De nombreuses femmes enceintes ont peur d’être licenciées à cause de leur état. Elles sont souvent jugées incapables de réaliser les tâches accrues qu’elles doivent assurer au quotidien. En outre, certains employeurs n’hésitent pas à licencier une de leurs employées au motif qu’elle est enceinte, en prétextant une baisse de productivité. Vous êtes enceinte et vous vous demandez si votre employeur peut vous renvoyer ? Voici quelques informations que vous devez connaître.

Un licenciement autorisé en cas de faute grave non liée à l’état de la grossesse  

Il existe quelques cas de figure où licencier une employée enceinte est possible. Le dirigeant ou responsable des ressources humaines de l’entreprise peut licencier une employée enceinte si celle-ci a commis une faute grave n’ayant aucun rapport avec sa grossesse. Pour que le licenciement soit accepté par la loi, l’entreprise doit donc prouver que la grossesse de la personne concernée n’en est pas la cause. Elle doit également présenter des dossiers à l’appui pour que le tribunal puisse déterminer si la faute est réellement grave ou non. À noter que les situations sont appréciées au cas par cas.

Un licenciement autorisé en cas de motif étranger à l’état de l’employée enceinte

L’entreprise peut également envisager de licencier une employée enceinte si elle ne peut pas conserver le contrat de travail de la salariée parce que celui-ci arrive notamment à sa fin. Encore une fois, les raisons ne doivent avoir aucun lien avec la grossesse. Si nécessaire, n’hésitez pas à faire appel à un avocat pour faire valoir vos droits. Si votre employé vous renvoie après une réorganisation des services ou pour des motifs économiques, la demande n’est aucunement valable.

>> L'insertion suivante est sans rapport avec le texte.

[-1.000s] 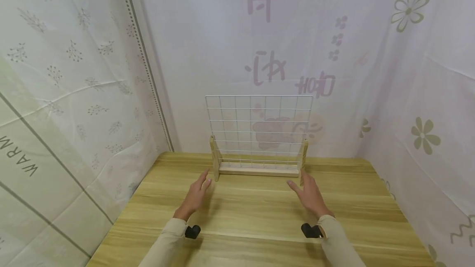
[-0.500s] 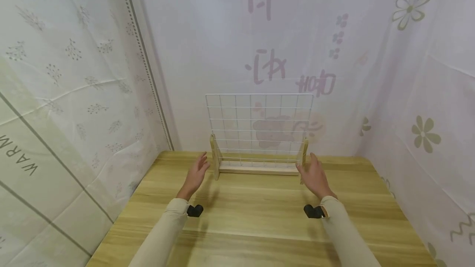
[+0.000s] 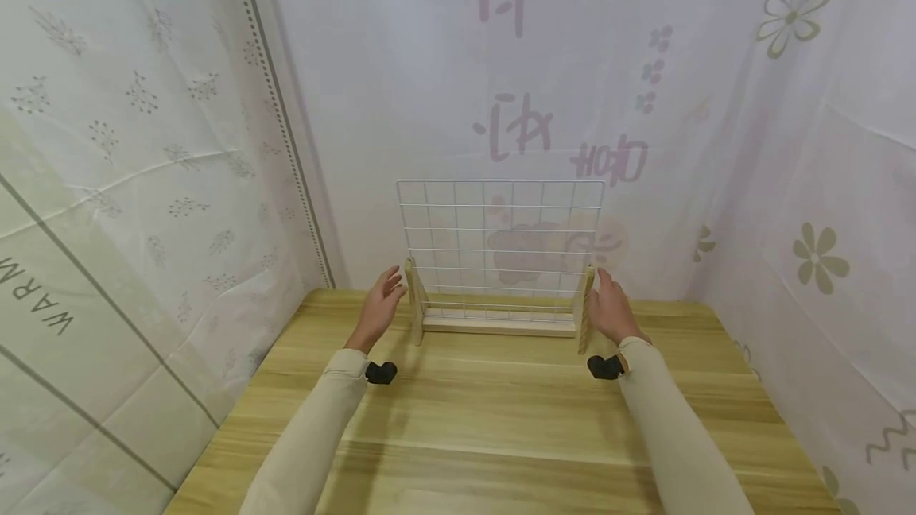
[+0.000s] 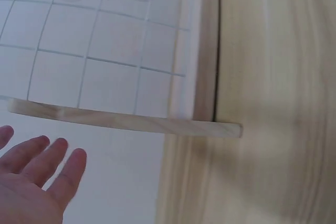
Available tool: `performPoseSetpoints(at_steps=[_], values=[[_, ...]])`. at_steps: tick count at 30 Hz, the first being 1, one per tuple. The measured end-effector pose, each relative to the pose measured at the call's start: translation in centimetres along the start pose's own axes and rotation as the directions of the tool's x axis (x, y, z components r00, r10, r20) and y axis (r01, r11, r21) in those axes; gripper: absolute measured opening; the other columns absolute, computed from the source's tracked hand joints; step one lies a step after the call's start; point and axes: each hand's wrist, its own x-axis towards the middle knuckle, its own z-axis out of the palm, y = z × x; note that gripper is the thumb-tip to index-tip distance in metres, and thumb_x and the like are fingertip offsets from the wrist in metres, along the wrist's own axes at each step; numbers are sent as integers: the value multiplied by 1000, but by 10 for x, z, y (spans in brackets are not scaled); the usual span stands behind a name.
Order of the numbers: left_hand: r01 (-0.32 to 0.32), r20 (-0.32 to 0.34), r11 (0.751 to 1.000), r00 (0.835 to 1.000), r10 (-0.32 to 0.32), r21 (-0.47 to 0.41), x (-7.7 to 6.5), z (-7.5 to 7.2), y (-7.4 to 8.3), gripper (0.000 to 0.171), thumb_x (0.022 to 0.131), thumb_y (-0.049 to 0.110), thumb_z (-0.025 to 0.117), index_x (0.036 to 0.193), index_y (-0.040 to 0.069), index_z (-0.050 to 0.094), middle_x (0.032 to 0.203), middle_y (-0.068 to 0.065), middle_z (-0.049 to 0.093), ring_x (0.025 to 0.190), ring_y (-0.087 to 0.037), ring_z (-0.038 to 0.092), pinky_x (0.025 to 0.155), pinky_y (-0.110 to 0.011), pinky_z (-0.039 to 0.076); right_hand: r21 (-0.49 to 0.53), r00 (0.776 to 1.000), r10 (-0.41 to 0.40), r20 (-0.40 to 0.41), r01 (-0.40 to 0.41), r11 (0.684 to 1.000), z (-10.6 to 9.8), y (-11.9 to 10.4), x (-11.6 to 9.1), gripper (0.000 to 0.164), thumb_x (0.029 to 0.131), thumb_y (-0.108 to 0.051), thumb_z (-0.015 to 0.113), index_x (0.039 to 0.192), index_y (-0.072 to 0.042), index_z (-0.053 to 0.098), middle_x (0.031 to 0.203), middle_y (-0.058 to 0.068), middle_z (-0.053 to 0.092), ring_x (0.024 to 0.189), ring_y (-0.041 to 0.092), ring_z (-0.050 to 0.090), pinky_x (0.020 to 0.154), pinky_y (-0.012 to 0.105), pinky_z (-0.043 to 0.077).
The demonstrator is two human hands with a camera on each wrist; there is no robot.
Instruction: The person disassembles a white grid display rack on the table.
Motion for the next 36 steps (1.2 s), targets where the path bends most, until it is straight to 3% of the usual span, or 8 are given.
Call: performPoseSetpoints(at_steps=[5,12,17,21,23,28,32,36], values=[[-5,1,1000,1000,5,4,13,2,7,54,106,22,46,158,14,31,161,-20,37,149,-36,36,122,-53,33,5,1000,12,11,-12,1000,-4,-8,10,57,109,-13,30,156,12,10,150,44,31,129,57,47,92,60,46],[17,39,999,999,-15,-35,23,5,11,55,107,20,41,160,12,26,165,-16,30,153,-31,30,125,-48,29,43,997,72,-4,-72,996,-1,-10,17,58,109,-17,33,157,7,11,151,42,34,136,58,39,106,68,41],[11,56,996,998,-6,-83,28,8,12,55,108,17,41,159,7,24,165,-15,30,154,-28,28,126,-45,28,54,993,90,-76,-86,995,3,-8,19,57,108,-18,38,157,4,20,144,40,44,129,56,47,101,66,45],[16,43,998,999,-13,-68,30,8,15,58,106,20,46,159,7,26,164,-16,31,153,-29,30,124,-45,30,43,982,84,-169,-78,996,5,-7,20,51,107,-16,42,154,3,33,134,38,56,106,50,65,77,53,54],[20,42,998,999,-18,-58,29,7,15,59,106,22,47,159,8,27,164,-16,31,153,-30,31,124,-46,31,46,976,91,-199,-83,995,4,-7,20,49,106,-15,45,152,1,38,130,36,59,82,43,70,60,41,49],[31,30,999,999,-30,-43,25,4,14,55,105,21,48,157,12,32,164,-14,34,151,-30,35,122,-47,35,43,973,106,-203,-99,994,3,-8,20,48,105,-18,48,151,-2,42,124,34,64,41,16,47,45,28,31],[24,32,999,999,-22,-35,22,1,13,53,106,22,49,156,14,35,162,-13,36,150,-31,36,121,-48,37,28,975,94,-202,-90,996,1,-6,21,48,105,-18,48,150,-1,43,120,33,66,39,12,33,43,27,30],[18,26,999,1000,-18,-27,19,0,12,51,106,19,49,155,13,37,161,-16,38,148,-35,38,120,-50,37,11,976,94,-195,-93,996,1,-5,22,48,105,-18,47,150,0,42,118,31,67,38,12,33,42,27,31]])
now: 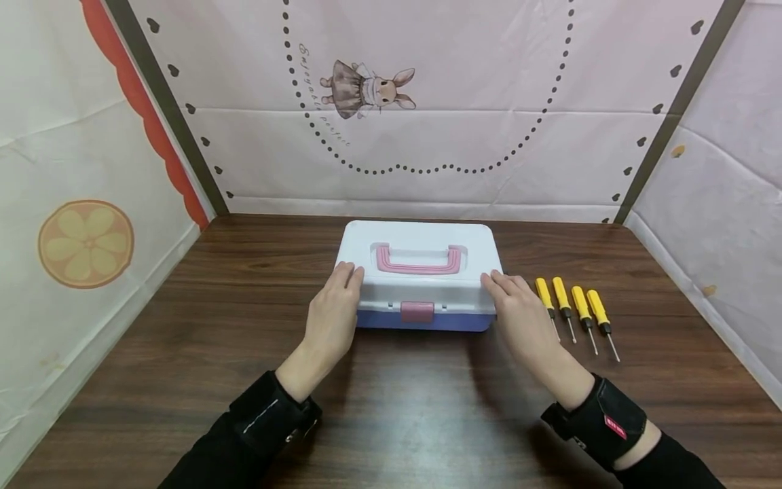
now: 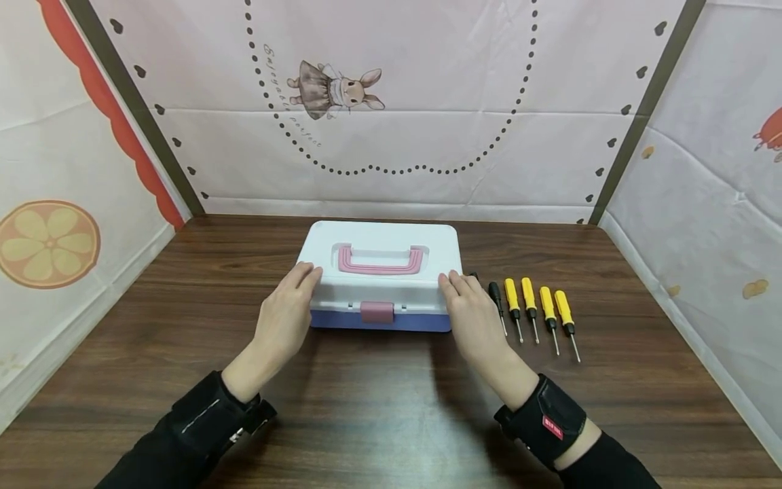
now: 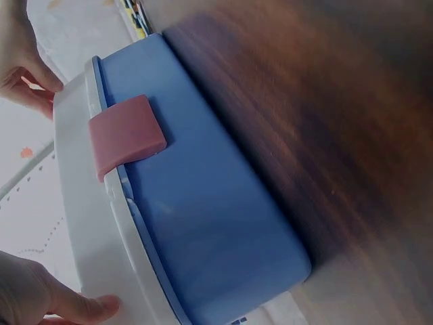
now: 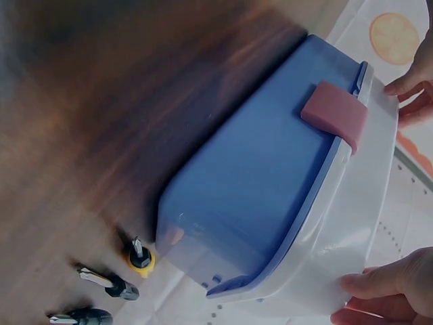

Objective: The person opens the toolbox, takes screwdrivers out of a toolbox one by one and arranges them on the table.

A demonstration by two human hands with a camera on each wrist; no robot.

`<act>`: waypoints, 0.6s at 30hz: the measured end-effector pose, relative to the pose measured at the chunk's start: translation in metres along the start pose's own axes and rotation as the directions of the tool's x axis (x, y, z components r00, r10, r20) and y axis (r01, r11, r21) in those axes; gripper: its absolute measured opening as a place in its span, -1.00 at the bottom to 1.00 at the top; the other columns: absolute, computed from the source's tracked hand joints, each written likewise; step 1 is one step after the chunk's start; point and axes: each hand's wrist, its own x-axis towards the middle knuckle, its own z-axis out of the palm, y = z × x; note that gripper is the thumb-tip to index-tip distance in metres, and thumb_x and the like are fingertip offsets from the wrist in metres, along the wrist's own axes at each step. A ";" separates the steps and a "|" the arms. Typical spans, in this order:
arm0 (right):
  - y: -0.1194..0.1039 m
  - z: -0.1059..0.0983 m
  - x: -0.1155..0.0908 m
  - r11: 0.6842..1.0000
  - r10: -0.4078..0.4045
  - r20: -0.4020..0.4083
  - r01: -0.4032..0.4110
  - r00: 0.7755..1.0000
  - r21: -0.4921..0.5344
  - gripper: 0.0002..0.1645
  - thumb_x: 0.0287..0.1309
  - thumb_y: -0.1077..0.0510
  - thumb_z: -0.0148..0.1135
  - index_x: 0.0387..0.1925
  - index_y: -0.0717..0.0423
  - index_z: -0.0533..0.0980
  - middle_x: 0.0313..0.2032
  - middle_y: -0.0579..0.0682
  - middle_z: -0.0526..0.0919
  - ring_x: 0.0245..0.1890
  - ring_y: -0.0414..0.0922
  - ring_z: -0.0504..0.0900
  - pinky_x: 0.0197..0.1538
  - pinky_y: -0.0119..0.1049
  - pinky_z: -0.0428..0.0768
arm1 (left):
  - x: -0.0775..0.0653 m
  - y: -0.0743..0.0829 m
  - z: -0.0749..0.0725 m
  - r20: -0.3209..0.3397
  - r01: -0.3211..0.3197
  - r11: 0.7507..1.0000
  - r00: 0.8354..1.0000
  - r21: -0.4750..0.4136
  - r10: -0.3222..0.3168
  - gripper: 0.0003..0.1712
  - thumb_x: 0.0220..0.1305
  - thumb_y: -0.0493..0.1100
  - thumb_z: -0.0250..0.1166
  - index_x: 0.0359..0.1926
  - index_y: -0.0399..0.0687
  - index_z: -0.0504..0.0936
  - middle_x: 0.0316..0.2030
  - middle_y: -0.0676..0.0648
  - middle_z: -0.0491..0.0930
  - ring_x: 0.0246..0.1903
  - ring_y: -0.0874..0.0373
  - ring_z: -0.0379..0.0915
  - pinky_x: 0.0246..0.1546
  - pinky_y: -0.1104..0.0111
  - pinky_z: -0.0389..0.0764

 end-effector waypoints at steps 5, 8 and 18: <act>0.008 0.009 0.020 0.999 0.043 0.039 -0.043 0.998 -0.002 -0.55 -0.12 0.54 0.13 -0.07 0.37 0.48 -0.11 0.27 0.53 -0.16 0.12 0.48 -0.18 -0.13 0.50 | 0.017 -0.008 0.014 0.000 0.014 1.000 1.000 0.005 -0.014 -0.59 -0.08 -0.59 0.15 -0.10 -0.44 0.49 -0.14 -0.32 0.45 -0.03 -0.10 0.36 -0.22 0.15 0.50; 0.015 0.016 0.034 0.997 0.080 0.071 -0.079 0.994 -0.007 -0.57 -0.07 0.54 0.10 -0.06 0.36 0.48 -0.10 0.28 0.52 -0.16 0.12 0.48 -0.19 -0.12 0.51 | 0.029 -0.012 0.023 -0.006 0.020 1.000 1.000 0.012 -0.020 -0.61 -0.06 -0.58 0.14 -0.10 -0.44 0.49 -0.15 -0.31 0.45 -0.06 -0.09 0.37 -0.27 0.16 0.52; 0.040 0.037 0.075 0.986 0.169 0.108 -0.169 0.980 -0.004 -0.55 -0.05 0.58 0.02 -0.06 0.35 0.48 -0.07 0.28 0.50 -0.15 0.15 0.45 -0.12 -0.05 0.46 | 0.068 -0.029 0.054 0.035 0.046 0.999 0.998 0.014 -0.046 -0.61 0.07 -0.54 0.08 -0.02 -0.39 0.47 -0.09 -0.28 0.44 -0.04 -0.07 0.37 -0.24 0.18 0.52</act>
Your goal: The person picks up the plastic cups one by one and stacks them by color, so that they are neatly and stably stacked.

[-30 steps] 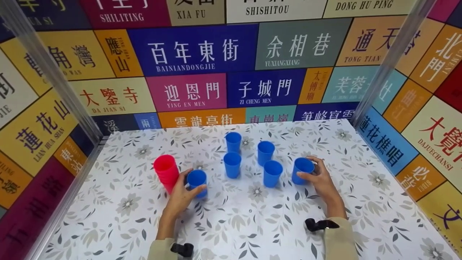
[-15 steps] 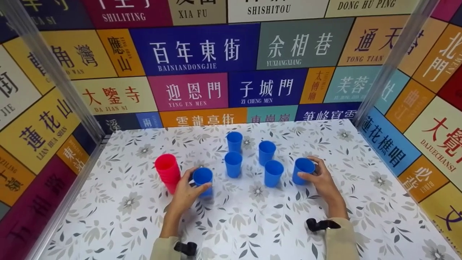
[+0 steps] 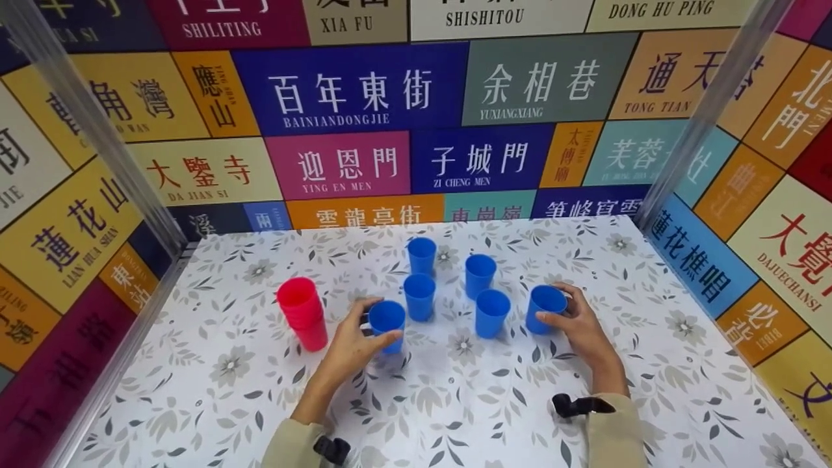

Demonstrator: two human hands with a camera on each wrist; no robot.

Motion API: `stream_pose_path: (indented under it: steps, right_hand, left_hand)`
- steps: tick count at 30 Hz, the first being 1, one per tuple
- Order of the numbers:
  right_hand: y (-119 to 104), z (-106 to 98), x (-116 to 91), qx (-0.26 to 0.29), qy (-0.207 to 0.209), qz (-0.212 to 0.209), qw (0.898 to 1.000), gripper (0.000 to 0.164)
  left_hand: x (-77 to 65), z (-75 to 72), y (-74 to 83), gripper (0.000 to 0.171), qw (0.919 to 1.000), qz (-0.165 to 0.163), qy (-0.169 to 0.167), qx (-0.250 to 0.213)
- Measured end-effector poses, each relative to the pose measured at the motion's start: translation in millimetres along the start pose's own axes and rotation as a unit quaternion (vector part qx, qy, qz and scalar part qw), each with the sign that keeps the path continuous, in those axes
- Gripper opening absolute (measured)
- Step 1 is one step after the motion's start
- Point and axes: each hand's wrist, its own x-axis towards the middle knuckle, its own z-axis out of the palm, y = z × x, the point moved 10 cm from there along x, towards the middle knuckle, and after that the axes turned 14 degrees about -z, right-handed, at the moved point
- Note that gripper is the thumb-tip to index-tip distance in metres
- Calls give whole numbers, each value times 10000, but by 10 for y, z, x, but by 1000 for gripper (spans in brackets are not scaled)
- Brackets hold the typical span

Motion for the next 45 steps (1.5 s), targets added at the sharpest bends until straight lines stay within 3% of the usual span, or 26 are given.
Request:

Les protections dont bénéficient les salariées enceintes

Le licenciement d’une employée enceinte est strictement interdit par la loi. Les salariées enceintes sont d’ailleurs soumises à un statut de protection renforcée pour éviter ce genre de discrimination. Si un employeur décide de licencier une employée enceinte sans le savoir, il devra la réintégrer aussitôt qu’elle aura présenté un certificat médical attestant son état. Si après la réception de ces documents, l’employeur refuse de la reprendre dans l’équipe, elle bénéficie d’un droit lui permettant de demander une rémunération pour la période couvrant la durée de la grossesse et une autre pour assurer ses besoins jusqu’à la fin du congé de maternité. Elle est également en droit d’avoir les indemnités légales de préavis, celles des congés payés, mais aussi du licenciement. À cela s’ajoutent les dommages et intérêts pour préjudice moral.